All Gujarati and Burmese Dialects

Most languages have dialects where each dialect differ from other dialect with respect to grammar and vocabulary. Here you will get to know all Gujarati and Burmese dialects. Various dialects of Gujarati and Burmese language differ in their pronunciations and words. Dialects of Gujarati are spoken in different Gujarati Speaking Countries whereas Burmese Dialects are spoken in different Burmese speaking countries. Also the number of people speaking Gujarati vs Burmese varies from few thousands to many millions. Some of the Gujarati dialects include: , . Burmese dialects include: , . Also learn about dialects in South American Languages and North American Languages.

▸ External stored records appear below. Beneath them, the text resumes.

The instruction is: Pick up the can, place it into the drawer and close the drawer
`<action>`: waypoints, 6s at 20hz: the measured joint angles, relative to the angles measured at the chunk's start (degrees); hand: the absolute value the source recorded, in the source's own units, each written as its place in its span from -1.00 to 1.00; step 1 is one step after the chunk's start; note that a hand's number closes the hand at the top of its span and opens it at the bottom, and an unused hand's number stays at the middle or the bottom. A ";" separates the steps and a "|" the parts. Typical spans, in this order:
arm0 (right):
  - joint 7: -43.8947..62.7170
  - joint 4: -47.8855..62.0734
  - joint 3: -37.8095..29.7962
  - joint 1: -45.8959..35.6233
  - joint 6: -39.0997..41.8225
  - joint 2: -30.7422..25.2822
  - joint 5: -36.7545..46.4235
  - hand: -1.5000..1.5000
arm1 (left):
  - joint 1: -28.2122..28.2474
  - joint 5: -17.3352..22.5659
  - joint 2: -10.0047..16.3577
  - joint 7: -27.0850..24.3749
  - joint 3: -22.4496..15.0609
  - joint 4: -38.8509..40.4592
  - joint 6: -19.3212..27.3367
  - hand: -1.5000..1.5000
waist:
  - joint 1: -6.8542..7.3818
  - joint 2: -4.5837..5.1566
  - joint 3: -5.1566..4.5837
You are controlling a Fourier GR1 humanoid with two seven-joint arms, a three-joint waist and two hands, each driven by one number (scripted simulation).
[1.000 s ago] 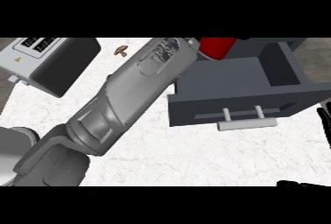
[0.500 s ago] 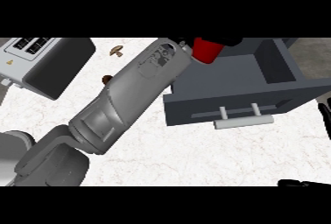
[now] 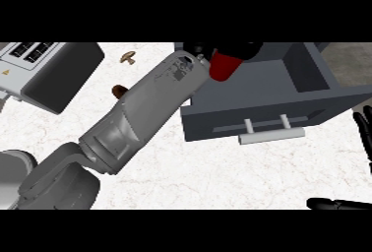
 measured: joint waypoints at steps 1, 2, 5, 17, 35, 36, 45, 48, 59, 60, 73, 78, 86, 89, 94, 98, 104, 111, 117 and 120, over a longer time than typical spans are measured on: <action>0.31 -0.12 0.09 -0.12 -0.03 -0.07 0.06 -1.00 | 0.07 0.28 0.01 0.12 -0.41 -0.03 0.66 -1.00 | -0.19 0.02 0.00; 0.38 -0.12 -0.17 -0.18 0.17 -0.37 -0.23 -1.00 | 0.02 0.61 0.00 0.26 -0.69 -0.04 1.16 -1.00 | -0.28 0.01 0.00; 0.81 -0.34 -0.14 -0.39 0.21 -0.59 -0.30 -1.00 | 0.28 1.48 0.01 -0.03 -1.33 0.09 2.74 -1.00 | -0.37 0.02 -0.01; -2.01 -3.78 -0.54 -0.57 0.74 -3.67 4.82 -1.00 | 1.76 6.08 0.00 -2.96 -1.25 -0.39 5.48 -1.00 | -0.21 0.04 -0.07; -6.53 -3.36 10.47 -4.89 -1.16 -11.45 36.32 -1.00 | 0.40 12.14 0.00 -6.76 -0.37 -3.50 8.55 -1.00 | 3.59 -0.76 -0.14; -6.75 -1.80 11.29 -5.70 -1.61 -11.81 38.52 -1.00 | 0.26 12.15 0.00 -6.75 -0.41 -3.34 8.46 -1.00 | 3.94 -0.77 -0.15; -7.26 13.04 19.80 -10.05 -8.95 -11.35 58.16 -1.00 | -0.90 11.24 0.80 -3.27 0.49 -4.86 8.05 -1.00 | 6.95 -1.49 -0.16; -8.66 20.36 19.74 -12.05 -13.84 -9.75 60.94 -1.00 | 0.33 10.00 1.94 -1.63 0.17 -7.26 8.50 -1.00 | 7.62 -1.68 -0.14; -12.62 42.49 15.48 -22.73 -26.62 -7.04 65.29 -1.00 | 6.81 5.96 12.31 7.47 -1.65 -21.73 7.72 -1.00 | 9.28 -2.63 -0.85; -12.56 44.63 15.00 -24.17 -27.27 -7.02 65.75 -1.00 | 7.54 5.66 13.29 8.10 -1.73 -23.06 7.67 -1.00 | 9.36 -2.60 -0.83; -15.33 72.78 9.43 -39.74 -44.48 -6.12 71.08 -1.00 | 15.44 3.22 23.92 16.79 -1.69 -38.92 6.10 -1.00 | 10.09 -2.21 -0.59; -14.89 81.43 7.00 -45.64 -50.89 -5.86 71.71 -1.00 | 19.25 1.93 25.97 18.11 -1.66 -43.64 6.58 -1.00 | 10.09 -2.08 -0.34; -12.54 90.68 4.42 -52.99 -57.99 -5.94 72.38 -1.00 | 25.44 0.90 28.12 17.20 -0.68 -48.33 5.20 -1.00 | 9.96 -1.89 -0.20; -11.88 94.36 3.79 -57.55 -56.89 -7.17 72.73 -1.00 | 26.39 0.11 27.76 17.34 -0.94 -49.56 5.65 -1.00 | 10.53 -1.50 -0.24; -12.24 100.59 2.63 -63.30 -54.81 -9.27 72.92 -1.00 | 29.29 -0.19 29.62 17.30 -0.34 -52.99 4.54 -1.00 | 11.72 -0.78 -0.21; -12.13 104.19 1.97 -66.19 -53.44 -10.01 72.97 -1.00 | 31.49 -0.74 29.94 16.49 -0.13 -54.64 4.09 -1.00 | 11.71 -0.44 -0.10; -15.58 106.81 0.30 -68.04 -52.89 -10.30 71.40 -1.00 | 33.37 -1.43 30.64 16.07 0.51 -56.00 3.43 -1.00 | 11.44 -0.24 -0.09; -25.33 105.64 -5.96 -68.23 -50.80 -9.45 63.72 -1.00 | 36.12 -2.02 31.03 15.72 0.69 -58.31 3.78 -1.00 | 10.85 -0.14 0.09; -31.70 104.38 -12.52 -70.50 -45.23 -7.09 55.23 -1.00 | 38.45 -2.67 31.14 14.70 1.20 -58.65 3.87 -1.00 | 10.13 -0.19 0.20; -33.51 103.82 -16.45 -71.34 -42.54 -5.72 50.34 -1.00 | 39.70 -2.79 31.63 14.54 1.69 -59.58 3.90 -1.00 | 10.08 -0.37 0.20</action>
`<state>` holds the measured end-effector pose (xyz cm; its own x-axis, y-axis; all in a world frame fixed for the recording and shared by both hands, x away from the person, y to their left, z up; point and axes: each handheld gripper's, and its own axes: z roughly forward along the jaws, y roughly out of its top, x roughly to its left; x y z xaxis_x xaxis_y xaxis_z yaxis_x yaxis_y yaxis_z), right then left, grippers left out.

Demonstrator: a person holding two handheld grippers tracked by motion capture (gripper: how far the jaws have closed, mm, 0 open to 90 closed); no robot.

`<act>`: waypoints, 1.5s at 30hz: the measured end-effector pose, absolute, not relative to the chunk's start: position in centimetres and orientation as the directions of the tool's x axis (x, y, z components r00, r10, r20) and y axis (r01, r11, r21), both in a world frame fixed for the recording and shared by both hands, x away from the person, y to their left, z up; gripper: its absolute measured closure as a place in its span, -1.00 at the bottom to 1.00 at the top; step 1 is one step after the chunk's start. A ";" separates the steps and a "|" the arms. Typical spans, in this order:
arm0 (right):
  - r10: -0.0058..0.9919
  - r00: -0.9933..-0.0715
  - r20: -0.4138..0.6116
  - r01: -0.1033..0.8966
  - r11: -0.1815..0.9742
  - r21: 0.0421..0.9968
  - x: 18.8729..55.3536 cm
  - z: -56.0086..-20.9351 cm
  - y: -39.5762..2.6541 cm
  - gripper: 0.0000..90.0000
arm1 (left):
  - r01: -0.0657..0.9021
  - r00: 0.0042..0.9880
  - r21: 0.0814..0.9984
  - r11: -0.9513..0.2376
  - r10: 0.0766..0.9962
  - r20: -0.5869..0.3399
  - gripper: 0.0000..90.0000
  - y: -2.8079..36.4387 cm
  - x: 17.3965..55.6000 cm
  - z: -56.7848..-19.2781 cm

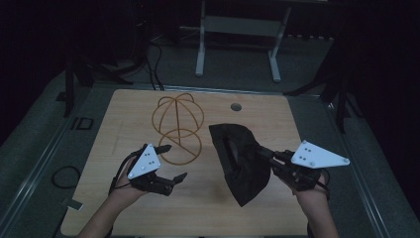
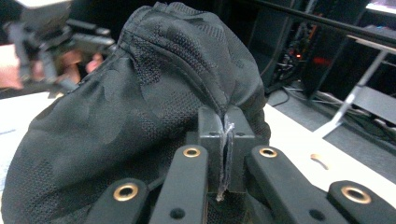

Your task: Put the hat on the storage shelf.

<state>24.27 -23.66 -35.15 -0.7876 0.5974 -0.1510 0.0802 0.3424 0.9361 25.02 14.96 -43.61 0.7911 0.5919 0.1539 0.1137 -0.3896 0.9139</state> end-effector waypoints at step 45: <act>0.686 -0.712 -0.146 0.141 0.344 0.928 36.7 -28.3 -12.6 0.95 | 0.309 0.659 0.900 -0.308 0.751 0.031 -0.94 20.9 21.6 -53.5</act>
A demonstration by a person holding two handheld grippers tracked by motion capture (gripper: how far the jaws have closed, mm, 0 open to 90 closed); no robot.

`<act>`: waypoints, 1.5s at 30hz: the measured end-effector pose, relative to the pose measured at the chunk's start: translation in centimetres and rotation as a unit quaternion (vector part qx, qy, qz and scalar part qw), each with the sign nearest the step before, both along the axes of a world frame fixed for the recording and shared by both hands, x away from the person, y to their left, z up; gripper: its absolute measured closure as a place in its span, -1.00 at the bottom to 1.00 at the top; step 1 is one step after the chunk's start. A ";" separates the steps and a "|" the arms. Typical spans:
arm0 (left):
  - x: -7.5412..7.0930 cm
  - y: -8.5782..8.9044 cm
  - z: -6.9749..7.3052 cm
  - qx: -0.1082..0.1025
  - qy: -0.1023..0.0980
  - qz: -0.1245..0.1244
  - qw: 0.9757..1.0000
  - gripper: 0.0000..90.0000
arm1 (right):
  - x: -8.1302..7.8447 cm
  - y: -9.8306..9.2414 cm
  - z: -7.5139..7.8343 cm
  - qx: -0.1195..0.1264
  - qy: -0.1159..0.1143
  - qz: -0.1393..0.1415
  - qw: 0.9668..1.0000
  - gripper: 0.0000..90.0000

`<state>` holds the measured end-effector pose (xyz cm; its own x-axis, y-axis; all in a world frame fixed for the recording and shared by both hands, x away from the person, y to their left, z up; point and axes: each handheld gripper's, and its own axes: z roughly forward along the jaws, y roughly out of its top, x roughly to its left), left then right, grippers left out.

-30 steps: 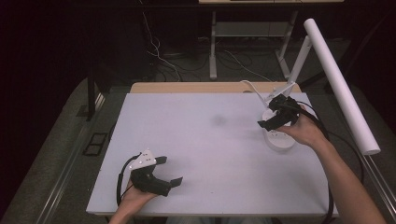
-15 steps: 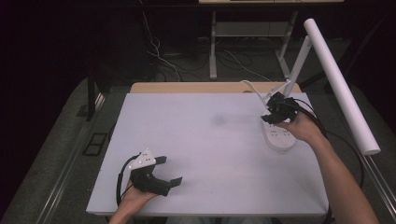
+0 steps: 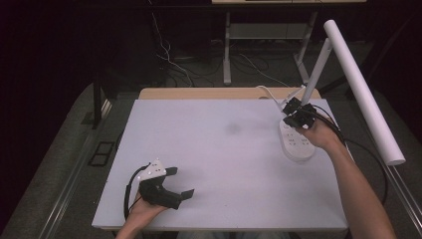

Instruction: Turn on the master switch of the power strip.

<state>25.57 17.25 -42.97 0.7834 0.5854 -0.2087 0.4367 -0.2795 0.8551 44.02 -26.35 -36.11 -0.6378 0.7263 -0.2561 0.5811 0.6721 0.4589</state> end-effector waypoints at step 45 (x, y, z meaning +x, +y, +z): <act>0.0 0.0 0.0 0.004 0.001 -0.002 1.000 -1.00 | 3.2 0.2 -3.9 -0.025 0.025 -0.029 0.999 0.99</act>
<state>25.56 17.20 -42.98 0.7854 0.5839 -0.2054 0.4372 -0.2884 0.8519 47.21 -26.16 -40.02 -0.6086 0.7492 -0.2613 0.6405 0.6582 0.3957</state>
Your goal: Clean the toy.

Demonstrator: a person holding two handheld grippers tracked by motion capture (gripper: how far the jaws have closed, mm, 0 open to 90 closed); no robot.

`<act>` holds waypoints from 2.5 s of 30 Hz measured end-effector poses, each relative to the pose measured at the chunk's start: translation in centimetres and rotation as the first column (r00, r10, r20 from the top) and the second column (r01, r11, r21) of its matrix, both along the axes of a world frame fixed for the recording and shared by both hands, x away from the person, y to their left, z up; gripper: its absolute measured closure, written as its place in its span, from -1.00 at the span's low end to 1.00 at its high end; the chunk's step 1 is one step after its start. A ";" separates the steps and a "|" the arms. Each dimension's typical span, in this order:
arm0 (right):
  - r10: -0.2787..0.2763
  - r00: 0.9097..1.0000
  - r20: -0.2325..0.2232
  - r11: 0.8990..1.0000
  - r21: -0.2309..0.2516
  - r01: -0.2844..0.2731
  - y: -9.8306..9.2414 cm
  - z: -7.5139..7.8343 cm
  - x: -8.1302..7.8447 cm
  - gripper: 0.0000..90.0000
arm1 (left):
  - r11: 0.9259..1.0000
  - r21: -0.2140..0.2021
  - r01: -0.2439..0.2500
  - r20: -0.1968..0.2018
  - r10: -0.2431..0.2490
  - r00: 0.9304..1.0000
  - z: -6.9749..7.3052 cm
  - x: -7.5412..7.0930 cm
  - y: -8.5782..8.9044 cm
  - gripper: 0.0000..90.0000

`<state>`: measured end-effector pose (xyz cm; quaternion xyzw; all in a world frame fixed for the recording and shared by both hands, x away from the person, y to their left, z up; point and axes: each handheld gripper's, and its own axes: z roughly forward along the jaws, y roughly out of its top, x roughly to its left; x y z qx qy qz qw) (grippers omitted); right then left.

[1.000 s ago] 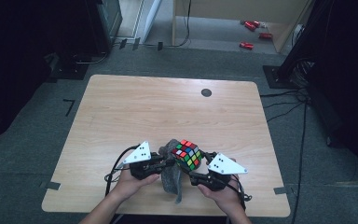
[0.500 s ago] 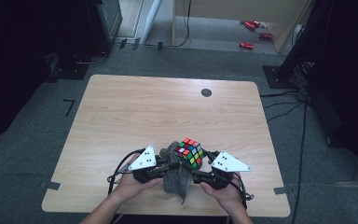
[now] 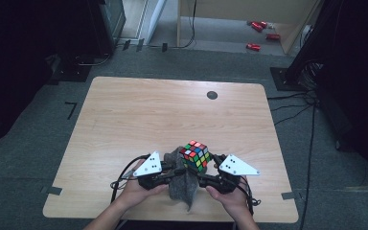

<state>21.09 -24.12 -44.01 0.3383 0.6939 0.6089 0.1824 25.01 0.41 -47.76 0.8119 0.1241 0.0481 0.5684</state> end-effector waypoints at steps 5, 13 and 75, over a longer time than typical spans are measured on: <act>0.010 1.000 0.002 1.000 0.002 -0.010 1.1 -0.2 -0.1 -0.24 | 0.999 -0.003 0.051 -0.019 -0.051 0.999 -0.5 -0.9 -1.5 0.85; -0.039 0.999 -0.026 0.999 -0.004 0.039 1.9 -1.2 0.2 -0.24 | 0.998 -0.058 -0.007 -0.036 0.005 0.999 -0.6 -0.3 -0.7 0.85; -0.089 0.987 -0.131 0.993 0.063 0.097 1.9 -0.7 0.3 -0.24 | 0.984 -0.017 -0.179 0.175 0.179 0.968 1.0 1.5 2.8 -0.73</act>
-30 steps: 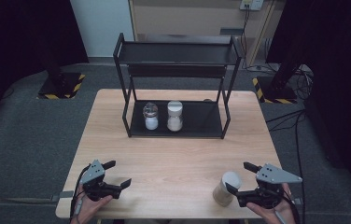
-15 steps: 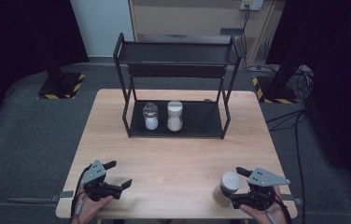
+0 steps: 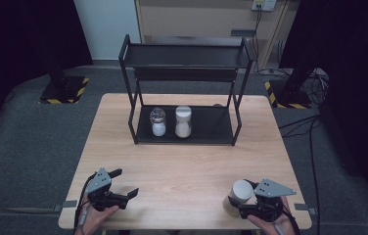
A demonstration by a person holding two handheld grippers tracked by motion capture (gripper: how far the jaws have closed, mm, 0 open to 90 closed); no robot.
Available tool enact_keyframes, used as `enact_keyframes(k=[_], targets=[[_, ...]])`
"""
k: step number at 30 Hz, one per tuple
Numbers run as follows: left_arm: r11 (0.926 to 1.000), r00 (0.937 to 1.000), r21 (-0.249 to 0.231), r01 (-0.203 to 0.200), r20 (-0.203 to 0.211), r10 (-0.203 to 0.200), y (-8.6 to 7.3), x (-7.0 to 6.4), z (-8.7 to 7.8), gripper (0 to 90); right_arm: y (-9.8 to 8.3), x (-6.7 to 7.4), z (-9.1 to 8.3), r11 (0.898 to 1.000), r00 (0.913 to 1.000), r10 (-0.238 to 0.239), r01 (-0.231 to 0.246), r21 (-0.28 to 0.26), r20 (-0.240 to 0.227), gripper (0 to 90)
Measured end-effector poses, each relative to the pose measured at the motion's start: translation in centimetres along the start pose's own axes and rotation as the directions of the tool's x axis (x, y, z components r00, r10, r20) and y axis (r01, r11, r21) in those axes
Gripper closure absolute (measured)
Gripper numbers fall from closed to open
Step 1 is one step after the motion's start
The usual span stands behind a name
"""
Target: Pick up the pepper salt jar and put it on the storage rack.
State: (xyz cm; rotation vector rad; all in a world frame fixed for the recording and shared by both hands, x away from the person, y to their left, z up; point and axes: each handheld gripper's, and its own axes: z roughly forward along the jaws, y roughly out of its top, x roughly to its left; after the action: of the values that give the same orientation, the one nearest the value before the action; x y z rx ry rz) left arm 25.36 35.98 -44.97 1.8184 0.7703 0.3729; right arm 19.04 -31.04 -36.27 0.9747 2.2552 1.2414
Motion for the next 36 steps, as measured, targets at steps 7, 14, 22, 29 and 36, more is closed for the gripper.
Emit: enact_keyframes(k=[7, 14, 22, 29, 36], targets=[[1.0, 1.0, 0.0, 0.002, -0.002, -0.002, 0.0, 0.0, 0.0, 0.7, -0.2, 0.3, 0.0, 1.0, 0.9996, -0.021, 0.021, -0.001, 0.019, 33.7], [1.0, 1.0, 0.001, 0.001, -0.002, -0.001, 0.0, 0.0, 0.0, 0.7, -0.1, 0.3, 0.0, 1.0, 0.9996, -0.019, 0.018, 0.001, 0.021, 33.8], [1.0, 1.0, 0.002, 0.002, -0.002, -0.002, 0.0, 0.0, 0.0, 0.7, 0.2, 0.3, 0.0, 1.0, 0.9997, -0.013, 0.012, 0.012, 0.021, 33.8], [1.0, 1.0, 0.004, 0.002, -0.001, -0.002, 0.0, 0.0, 0.1, 0.7, 0.9, 0.1, 0.2, 1.0, 0.9996, -0.007, 0.006, 0.023, 0.027, 33.8], [1.0, 1.0, 0.005, 0.001, 0.0, -0.001, 0.0, 0.0, 0.1, 0.7, 2.3, -0.2, 0.6, 1.0, 0.9994, -0.013, 0.012, 0.029, 0.031, 33.8]])
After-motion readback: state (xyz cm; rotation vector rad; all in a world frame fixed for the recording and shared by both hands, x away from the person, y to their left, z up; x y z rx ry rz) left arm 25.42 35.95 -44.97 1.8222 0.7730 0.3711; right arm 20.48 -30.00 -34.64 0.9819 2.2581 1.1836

Gujarati and Burmese Speaking population

Gujarati and Burmese speaking population is one of the factors based on which Gujarati and Burmese languages can be compared. The total count of Gujarati and Burmese Speaking population in percentage is also given. The percentage of people speaking Gujarati language is whereas the percentage of people speaking Burmese language is . When we compare the speaking population of any two languages we get to know which of two languages is more popular. Find more details about how many people speak Gujarati and Burmese on Gujarati vs Burmese where you will get native speakers, speaking population in percentage and native names.

Gujarati and Burmese Language Codes

Gujarati vs Burmese are used in those applications where using language names are tedious. Gujarati and Burmese Language Codes include all the international language codes, glottocodes and linguasphere.